Mr Zuckerberg is expected to agree with plans to find a global solution to digital tax, as proposed by the Organisation for Economic Co-operation and Development (OECD).
In a meeting also attended by members of the European Commission, Facebook’s founder will say on Saturday that he understands the “frustration” surrounding the taxing of tech companies in Europe.
The OECD’s plans propose that digital firms pay more tax in countries where they generate profits.
At present, the current system allows multinationals to pay most of their tax based on their physical location.
As Facebook has most of its functions and assets in the US, it currently pays the bulk of its tax there.
Mr Zuckerberg, however, will say: “We want the OECD process to succeed so that we have a stable and reliable system going forward.
"And we accept that may mean we have to pay more tax and pay it in different places under a new framework."
The US has criticised the OECD's plans, as it believes the policy discriminates against large American companies, particularly those in Silicon Valley.

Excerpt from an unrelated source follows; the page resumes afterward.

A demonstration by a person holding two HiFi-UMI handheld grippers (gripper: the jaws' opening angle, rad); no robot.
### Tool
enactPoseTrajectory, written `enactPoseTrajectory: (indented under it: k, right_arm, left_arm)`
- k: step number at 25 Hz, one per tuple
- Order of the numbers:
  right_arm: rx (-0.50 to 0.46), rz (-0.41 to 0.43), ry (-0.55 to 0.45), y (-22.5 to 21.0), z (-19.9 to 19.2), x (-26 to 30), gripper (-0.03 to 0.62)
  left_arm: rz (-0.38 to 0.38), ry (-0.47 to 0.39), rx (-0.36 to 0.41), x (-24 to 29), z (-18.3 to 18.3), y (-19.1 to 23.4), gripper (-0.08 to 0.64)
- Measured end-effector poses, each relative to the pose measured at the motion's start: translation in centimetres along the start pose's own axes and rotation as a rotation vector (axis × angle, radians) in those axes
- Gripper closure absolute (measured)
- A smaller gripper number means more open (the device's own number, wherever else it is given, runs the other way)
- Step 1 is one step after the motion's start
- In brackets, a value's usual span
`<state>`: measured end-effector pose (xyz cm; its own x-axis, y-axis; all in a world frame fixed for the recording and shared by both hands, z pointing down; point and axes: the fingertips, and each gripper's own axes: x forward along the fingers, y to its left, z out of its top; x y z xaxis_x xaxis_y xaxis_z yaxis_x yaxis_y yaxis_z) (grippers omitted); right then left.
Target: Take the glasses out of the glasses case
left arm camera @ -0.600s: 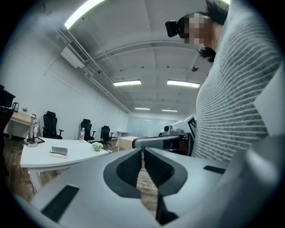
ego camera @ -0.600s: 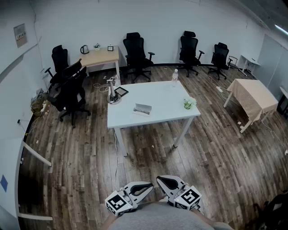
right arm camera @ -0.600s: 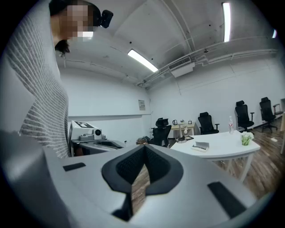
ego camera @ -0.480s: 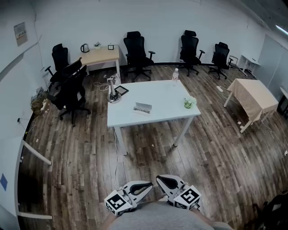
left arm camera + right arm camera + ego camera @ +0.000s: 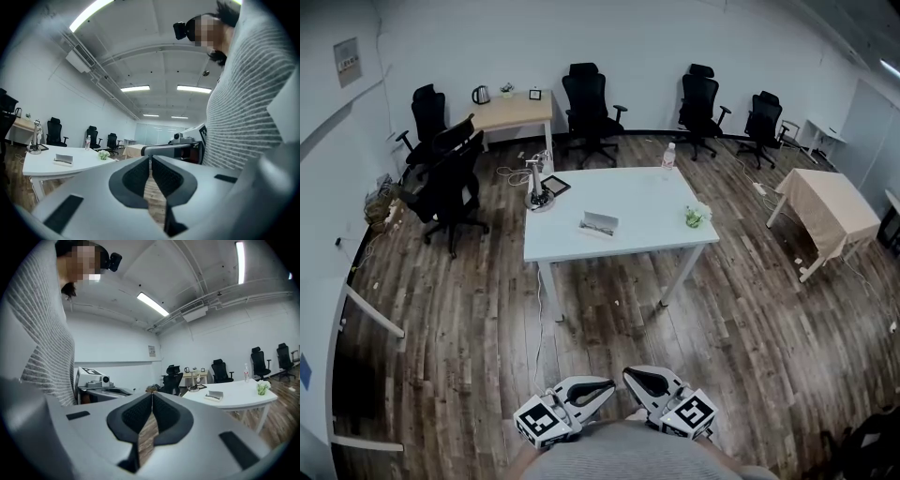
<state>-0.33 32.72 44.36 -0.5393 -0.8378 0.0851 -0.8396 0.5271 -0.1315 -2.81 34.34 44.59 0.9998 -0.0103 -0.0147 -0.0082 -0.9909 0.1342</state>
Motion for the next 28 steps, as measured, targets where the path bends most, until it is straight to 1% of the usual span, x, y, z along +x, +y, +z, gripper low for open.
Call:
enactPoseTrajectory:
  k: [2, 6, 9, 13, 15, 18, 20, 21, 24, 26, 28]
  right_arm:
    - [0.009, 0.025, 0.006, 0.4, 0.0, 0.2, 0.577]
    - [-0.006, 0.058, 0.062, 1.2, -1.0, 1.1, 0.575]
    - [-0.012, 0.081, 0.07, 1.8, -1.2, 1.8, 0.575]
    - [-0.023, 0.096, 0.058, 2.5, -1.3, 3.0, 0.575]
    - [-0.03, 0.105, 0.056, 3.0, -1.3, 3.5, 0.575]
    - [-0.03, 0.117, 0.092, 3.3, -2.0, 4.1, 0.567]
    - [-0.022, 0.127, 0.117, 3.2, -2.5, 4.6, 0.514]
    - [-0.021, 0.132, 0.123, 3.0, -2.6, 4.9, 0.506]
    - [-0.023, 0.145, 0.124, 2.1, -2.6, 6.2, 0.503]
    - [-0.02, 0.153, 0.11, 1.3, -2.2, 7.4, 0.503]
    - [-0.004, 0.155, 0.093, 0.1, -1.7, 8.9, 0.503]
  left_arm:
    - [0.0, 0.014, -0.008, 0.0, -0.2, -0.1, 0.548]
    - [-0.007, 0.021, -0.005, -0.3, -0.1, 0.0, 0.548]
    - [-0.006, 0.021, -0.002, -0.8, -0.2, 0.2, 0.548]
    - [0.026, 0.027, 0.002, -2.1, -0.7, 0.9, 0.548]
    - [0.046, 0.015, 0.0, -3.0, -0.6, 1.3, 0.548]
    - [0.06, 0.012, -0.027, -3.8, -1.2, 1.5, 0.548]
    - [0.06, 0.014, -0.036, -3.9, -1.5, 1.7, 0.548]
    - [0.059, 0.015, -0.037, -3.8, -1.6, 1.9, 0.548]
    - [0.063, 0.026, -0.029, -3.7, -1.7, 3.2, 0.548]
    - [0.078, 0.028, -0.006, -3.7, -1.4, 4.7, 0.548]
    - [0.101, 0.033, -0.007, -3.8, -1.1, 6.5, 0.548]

According to figures from last year, Facebook paid £28.5 million in UK taxes in 2018 despite earning £1.65 billion from British advertising sales.
This figures represents just a fraction of the $3.8 billion (£2.9bn) the tech giant paid in corporation tax globally in the same year.

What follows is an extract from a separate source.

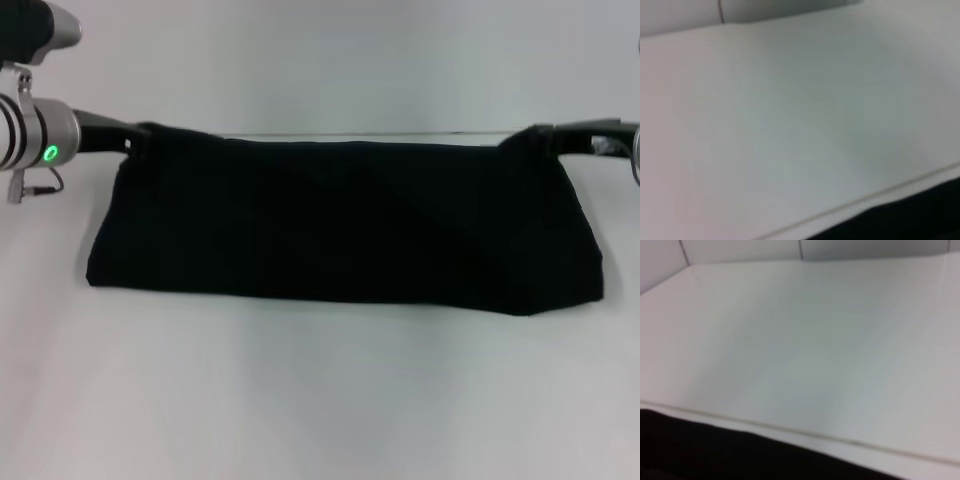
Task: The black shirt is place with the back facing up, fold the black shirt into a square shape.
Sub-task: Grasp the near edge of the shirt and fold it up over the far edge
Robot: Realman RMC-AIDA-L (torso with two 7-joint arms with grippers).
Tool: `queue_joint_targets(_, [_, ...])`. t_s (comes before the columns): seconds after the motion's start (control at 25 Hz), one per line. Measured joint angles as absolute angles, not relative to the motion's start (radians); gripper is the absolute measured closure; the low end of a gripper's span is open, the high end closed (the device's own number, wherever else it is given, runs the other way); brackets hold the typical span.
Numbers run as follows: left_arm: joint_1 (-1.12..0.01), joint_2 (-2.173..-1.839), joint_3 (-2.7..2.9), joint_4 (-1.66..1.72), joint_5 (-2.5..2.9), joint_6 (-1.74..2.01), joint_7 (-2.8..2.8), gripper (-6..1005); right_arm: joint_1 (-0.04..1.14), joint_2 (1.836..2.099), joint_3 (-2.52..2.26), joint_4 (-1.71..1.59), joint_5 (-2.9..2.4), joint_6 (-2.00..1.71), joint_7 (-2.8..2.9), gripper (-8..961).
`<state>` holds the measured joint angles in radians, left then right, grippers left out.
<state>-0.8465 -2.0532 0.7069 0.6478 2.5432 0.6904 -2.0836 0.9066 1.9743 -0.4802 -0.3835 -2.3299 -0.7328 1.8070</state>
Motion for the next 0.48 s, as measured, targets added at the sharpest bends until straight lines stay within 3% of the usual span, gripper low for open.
queue_joint_targets(0.48, [-0.858,-2.076,0.746,0.642,2.543,0.517,-2.079,995,0.967,1.993,-0.517,-0.358,-2.329,-0.565,1.796,923])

While the OECD hopes to have an international consensus by the end of 2020, the UK has said it will impose a temporary digital services tax from April.
Former chancellor Sajid Javid said in January this tax will be a 2 per cent levy on digital services revenue.
However, it is unclear what will happen to the proposed tax under Rishi Sunak, who replaced Mr Javid as Chancellor on Thursday.
The OECD has warned the UK against adopting the tax measure before an international consensus is reached.